La residenza abituale del minore nel regolamento Bruxelles II bis

17 Ottobre 2020 by Ester di Napoli

Corte di giustizia UE, sentenza 17 ottobre 2018, causa C-393/18 PPU, UD c. XB – ECLI:EU:C:2018:835

Con sentenza 17 ottobre 2018 (causa C-393/18 PPU), la Corte di giustizia è tornata a chiarire la nozione di “residenza abituale” di un minore ai sensi dell’art. 8 del regolamento n. 2201/2003 in materia matrimoniale e di responsabilità genitoriale (“Bruxelles II bis”).

Il procedimento principale

Il procedimento riguarda alcune domande connesse alla responsabilità genitoriale di una minore nata in Bangladesh da parte di una cittadina bengalese.

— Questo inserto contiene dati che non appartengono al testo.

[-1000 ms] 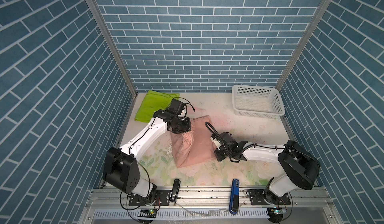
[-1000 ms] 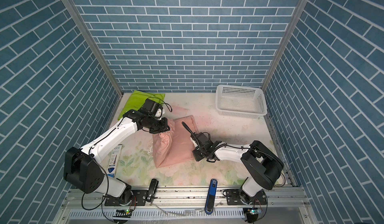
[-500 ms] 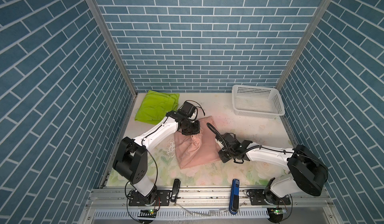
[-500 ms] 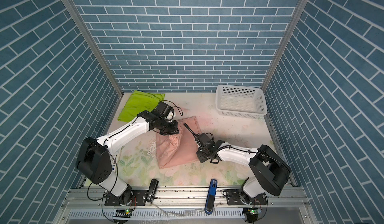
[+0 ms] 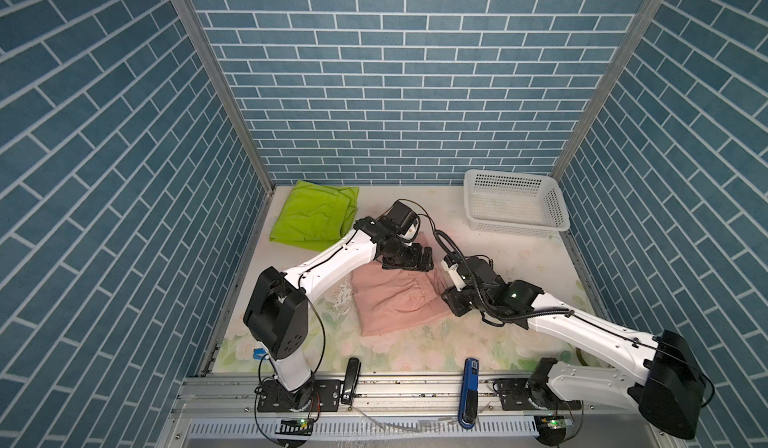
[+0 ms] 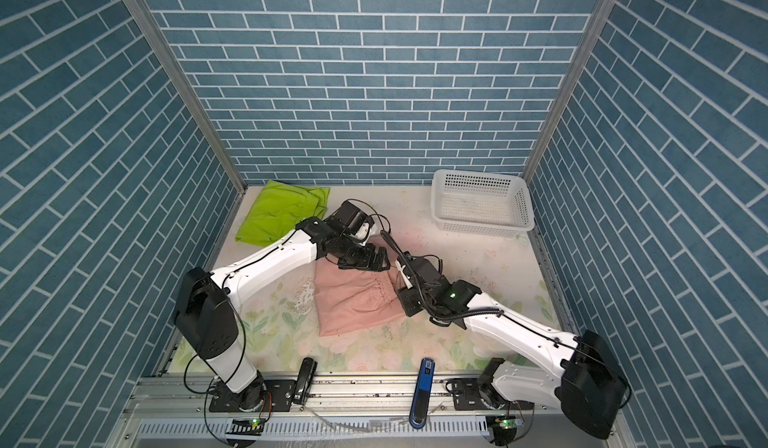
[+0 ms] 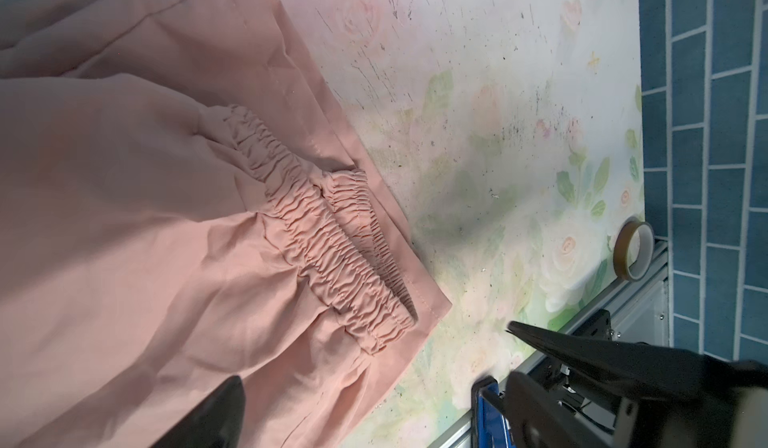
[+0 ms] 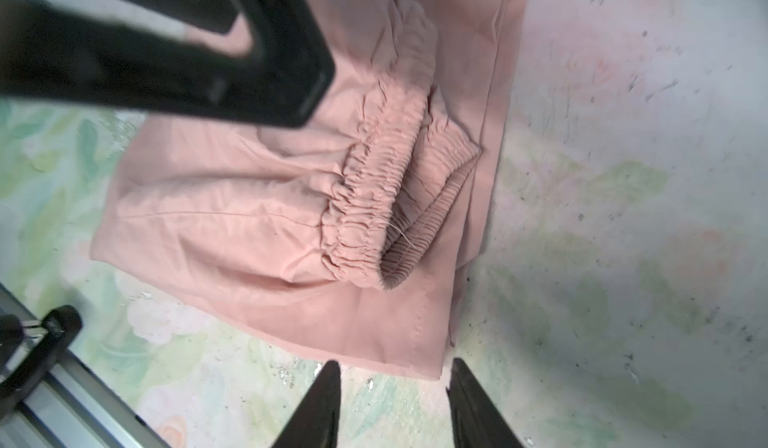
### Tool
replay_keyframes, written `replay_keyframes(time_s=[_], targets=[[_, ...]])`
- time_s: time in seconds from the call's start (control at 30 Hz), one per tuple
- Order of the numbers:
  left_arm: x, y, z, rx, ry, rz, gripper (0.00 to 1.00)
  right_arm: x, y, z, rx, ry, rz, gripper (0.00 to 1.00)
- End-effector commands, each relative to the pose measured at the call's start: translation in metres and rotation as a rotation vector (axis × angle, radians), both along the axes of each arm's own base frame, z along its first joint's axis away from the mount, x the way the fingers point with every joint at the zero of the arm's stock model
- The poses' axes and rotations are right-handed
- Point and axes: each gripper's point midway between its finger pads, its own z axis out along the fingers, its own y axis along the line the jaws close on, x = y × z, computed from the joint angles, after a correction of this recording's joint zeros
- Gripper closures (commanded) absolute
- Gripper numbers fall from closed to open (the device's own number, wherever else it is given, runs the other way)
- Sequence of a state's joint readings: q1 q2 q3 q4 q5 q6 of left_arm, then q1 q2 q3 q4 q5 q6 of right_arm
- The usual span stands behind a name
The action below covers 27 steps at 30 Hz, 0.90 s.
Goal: Fold and stack the shorts
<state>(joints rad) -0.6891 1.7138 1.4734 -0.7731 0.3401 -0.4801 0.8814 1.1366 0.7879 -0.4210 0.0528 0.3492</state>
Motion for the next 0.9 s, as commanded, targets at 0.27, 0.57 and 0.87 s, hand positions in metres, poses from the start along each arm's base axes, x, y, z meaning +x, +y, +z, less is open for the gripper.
replay_keyframes(time_s=[0.27, 0.57, 0.87], targets=[[-0.003, 0.100, 0.036, 0.092, -0.087, 0.154, 0.00, 0.016, 0.038, -0.011, 0.033, 0.118, 0.020, 0.39], [-0.015, 0.164, -0.005, 0.040, -0.064, 0.383, 0.00, 0.022, 0.034, -0.042, 0.253, 0.338, -0.126, 0.34], [-0.022, 0.163, -0.049, 0.030, -0.010, 0.391, 0.00, 0.019, 0.036, -0.038, 0.614, 0.413, -0.265, 0.32]])
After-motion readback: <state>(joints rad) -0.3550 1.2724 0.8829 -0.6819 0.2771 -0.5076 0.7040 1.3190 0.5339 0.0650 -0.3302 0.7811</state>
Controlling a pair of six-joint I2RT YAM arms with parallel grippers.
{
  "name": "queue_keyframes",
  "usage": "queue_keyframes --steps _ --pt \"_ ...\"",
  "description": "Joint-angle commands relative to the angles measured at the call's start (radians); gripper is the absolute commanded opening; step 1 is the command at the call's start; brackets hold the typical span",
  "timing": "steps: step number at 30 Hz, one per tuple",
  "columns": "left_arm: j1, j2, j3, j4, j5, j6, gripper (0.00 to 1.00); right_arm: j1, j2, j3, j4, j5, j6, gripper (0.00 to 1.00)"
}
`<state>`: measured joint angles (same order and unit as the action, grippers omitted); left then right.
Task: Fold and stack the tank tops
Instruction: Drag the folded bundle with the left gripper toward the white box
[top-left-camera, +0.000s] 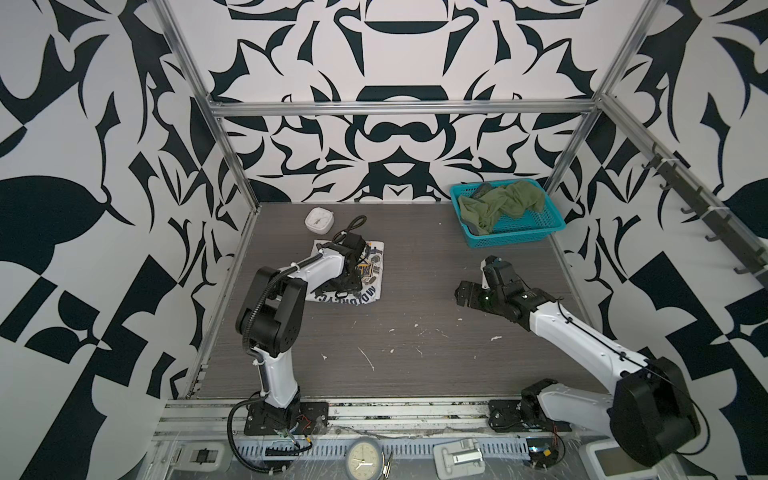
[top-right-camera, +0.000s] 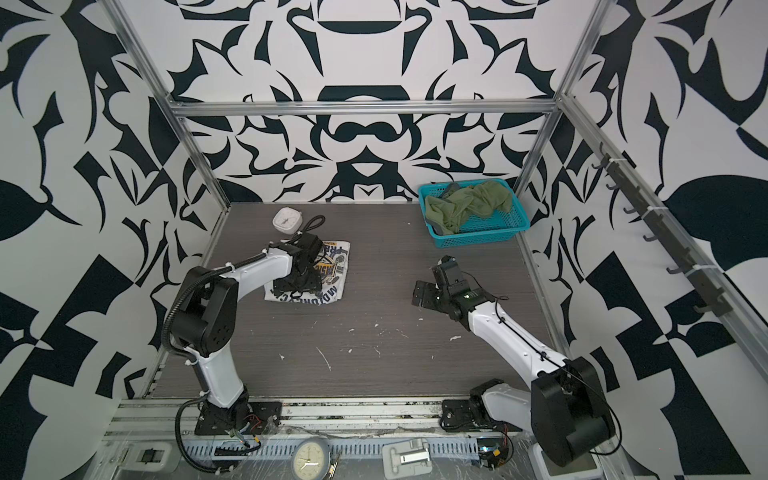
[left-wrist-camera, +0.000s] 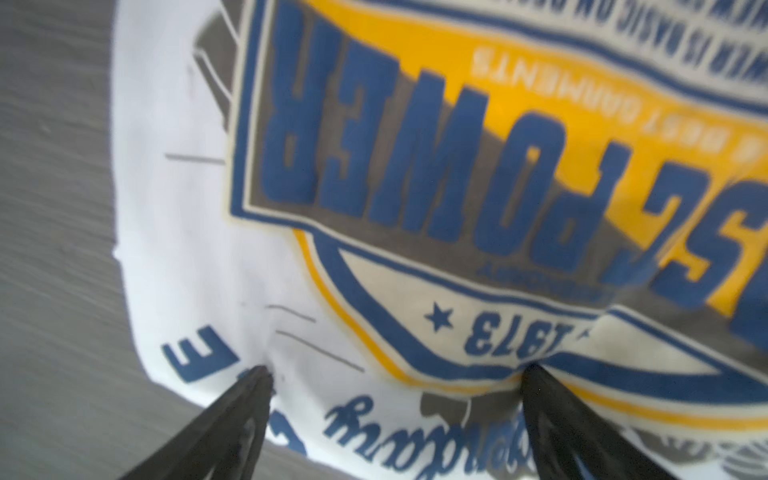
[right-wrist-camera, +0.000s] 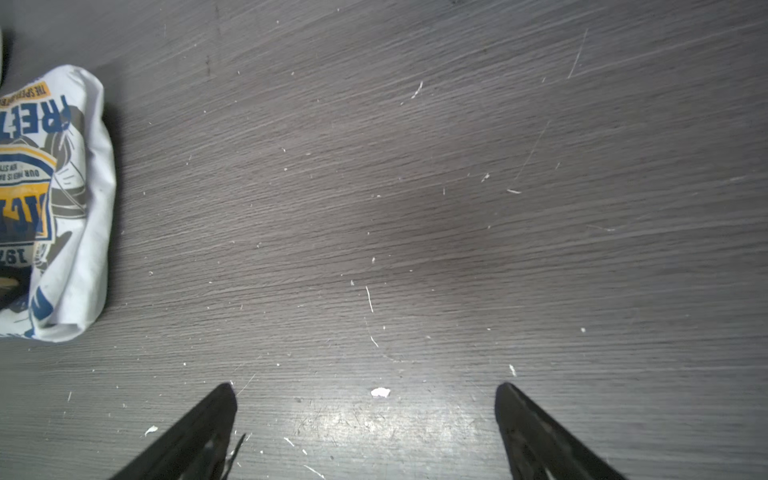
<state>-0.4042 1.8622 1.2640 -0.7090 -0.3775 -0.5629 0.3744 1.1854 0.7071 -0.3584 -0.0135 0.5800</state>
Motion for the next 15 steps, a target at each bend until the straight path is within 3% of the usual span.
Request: queue_keyframes --steps 1,7,15 --pt "0.077 0.000 -0.014 -0.022 -0.025 0.038 0.96 0.000 -0.038 0.024 -0.028 0.027 -0.001 0.99" --pt "0.216 -0.030 -0.013 -0.041 -0.045 0.107 0.96 -0.002 -0.086 -0.006 -0.027 0.064 -0.016 0.99" --pt "0.406 0.090 0.145 -0.077 -0.047 0.095 0.96 -0.001 -0.099 0.023 -0.071 0.070 -0.033 1.00"
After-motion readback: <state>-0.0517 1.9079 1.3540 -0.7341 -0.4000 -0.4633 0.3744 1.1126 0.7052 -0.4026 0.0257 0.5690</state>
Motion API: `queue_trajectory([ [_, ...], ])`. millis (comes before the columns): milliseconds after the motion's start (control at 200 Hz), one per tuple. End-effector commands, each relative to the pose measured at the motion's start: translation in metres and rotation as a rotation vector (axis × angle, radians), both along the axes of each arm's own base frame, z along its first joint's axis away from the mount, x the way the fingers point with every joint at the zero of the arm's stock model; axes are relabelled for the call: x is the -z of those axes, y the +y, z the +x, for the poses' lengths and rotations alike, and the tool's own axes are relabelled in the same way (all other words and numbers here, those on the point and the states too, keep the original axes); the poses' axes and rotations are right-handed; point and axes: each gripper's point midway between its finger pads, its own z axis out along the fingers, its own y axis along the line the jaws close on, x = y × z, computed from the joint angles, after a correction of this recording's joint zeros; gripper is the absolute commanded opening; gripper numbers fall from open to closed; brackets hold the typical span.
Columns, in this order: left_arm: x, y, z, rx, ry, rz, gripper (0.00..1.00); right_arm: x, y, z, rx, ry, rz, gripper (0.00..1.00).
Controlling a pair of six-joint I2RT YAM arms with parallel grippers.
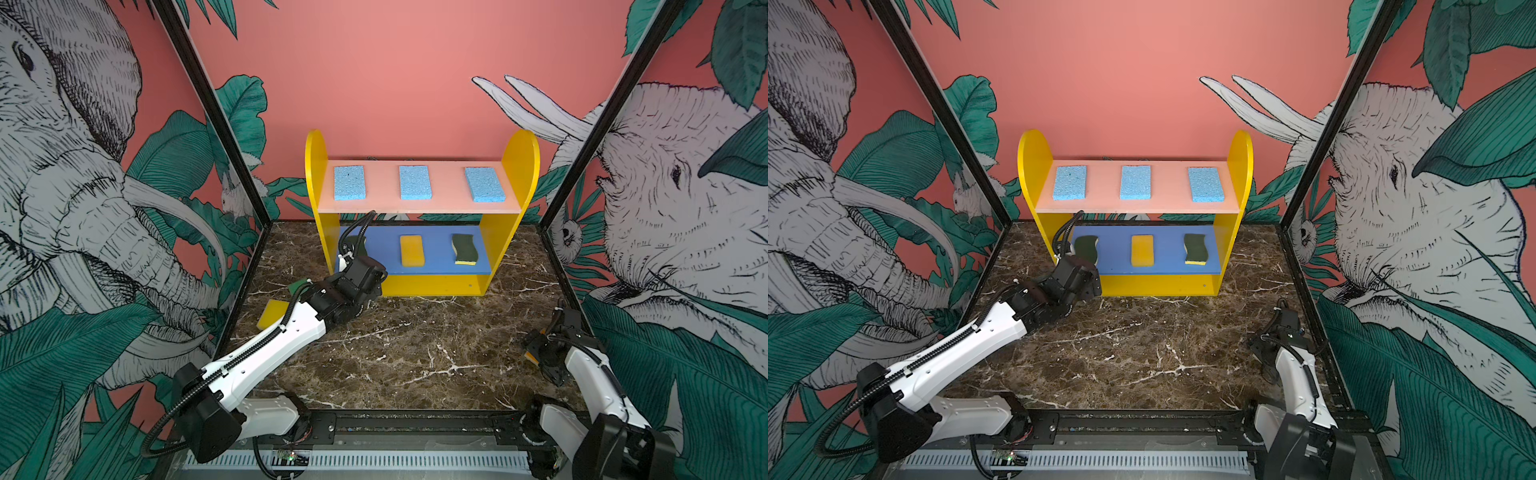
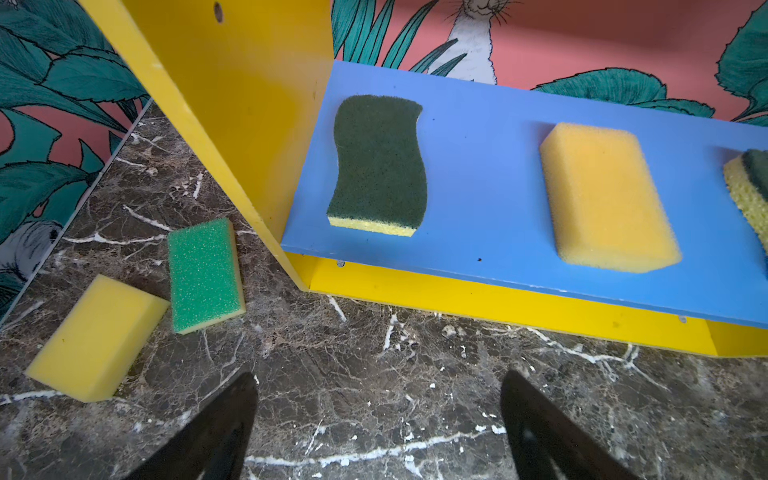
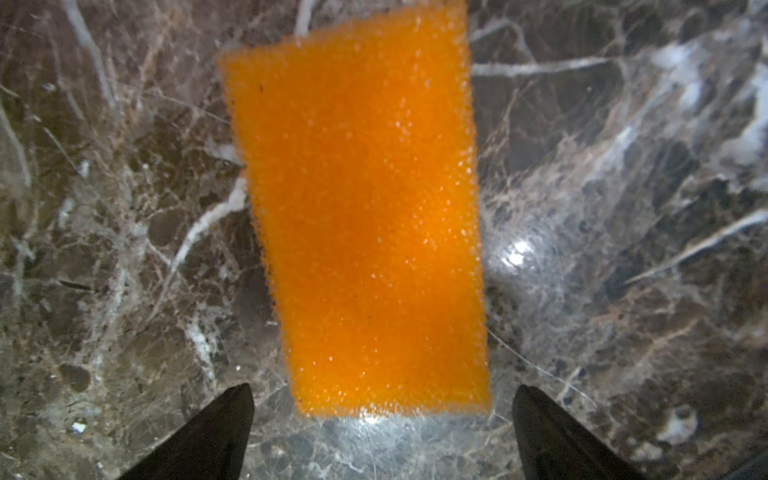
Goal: Place and organize the cleaning sponges onto the shelf
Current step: 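Lower the right gripper onto the orange sponge and close it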
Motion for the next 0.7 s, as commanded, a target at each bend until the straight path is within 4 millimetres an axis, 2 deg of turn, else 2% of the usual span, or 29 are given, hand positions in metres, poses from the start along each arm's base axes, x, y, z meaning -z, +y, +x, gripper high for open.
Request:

Si oppone il padre, cittadino britannico, che avrebbe costretto la donna a partorire in Bangladesh. Dopo la nascita della figlia, l’uomo aveva fatto ritorno nel Regno Unito, mentre madre e figlia erano rimaste in tale Stato. La donna aveva risieduto nel Regno Unito qualche anno prima di partorire. Il padre contesta la competenza giurisdizionale del giudice britannico. Quest’ultimo chiede alla Corte se la presenza fisica di un minore in uno Stato costituisca un elemento essenziale per individuare la residenza abituale ai sensi dell’art. 8 del regolamento Bruxelles II bis e se la coercizione esercitata dal padre sulla madre – entrambi titolari della responsabilità genitoriale – rilevi a tal fine.

La pronuncia

La Corte rileva come il criterio della residenza abituale contenuto nel regolamento sia stato elaborato con l’obiettivo di rispondere all’interesse superiore del minore, privilegiando a tal fine il criterio della vicinanza (sentenza 15 febbraio 2017, W e V, causa C‑499/15, punto 51). Per determinare la residenza abituale di un minore vi sono altri fattori, oltre alla presenza fisica del minore in uno Stato membro, che devono dimostrare che tale presenza non ha carattere temporaneo o occasionale (sentenze 2 aprile 2009, A, causa C‑523/07, punto 38; 22 dicembre 2010, Mercredi, causa C‑497/10 PPU, punto 49;9 ottobre 2014, C, causa C‑376/14 PPU, punto 51; 8 giugno 2017, OL, causa C‑111/17 PPU, punto 43; 28 giugno 2018, HR, causa C‑512/17, punto 41). La Corte ha già statuito che l’intenzione del titolare della responsabilità genitoriale di stabilirsi con il minore in un altro Stato membro, manifestata attraverso iniziative tangibili, può costituire un indizio del trasferimento della residenza abituale: tuttavia, in assenza di tale presenza fisica, non può accordarsi un’importanza determinante al summenzionato elemento intenzionale. La Corte conclude pertanto che l’art. 8, par. 1, del regolamento Bruxelles II bisdeve essere interpretato nel senso che un minore deve essere stato fisicamente presente in uno Stato membro perché possa essere considerato come residente abitualmente in questo Stato, non avendo alcuna incidenza al riguardo, come nel caso di specie, circostanze quali la coercizione esercitata dal padre sulla madre o la lesione dei diritti fondamentali della madre o della minore.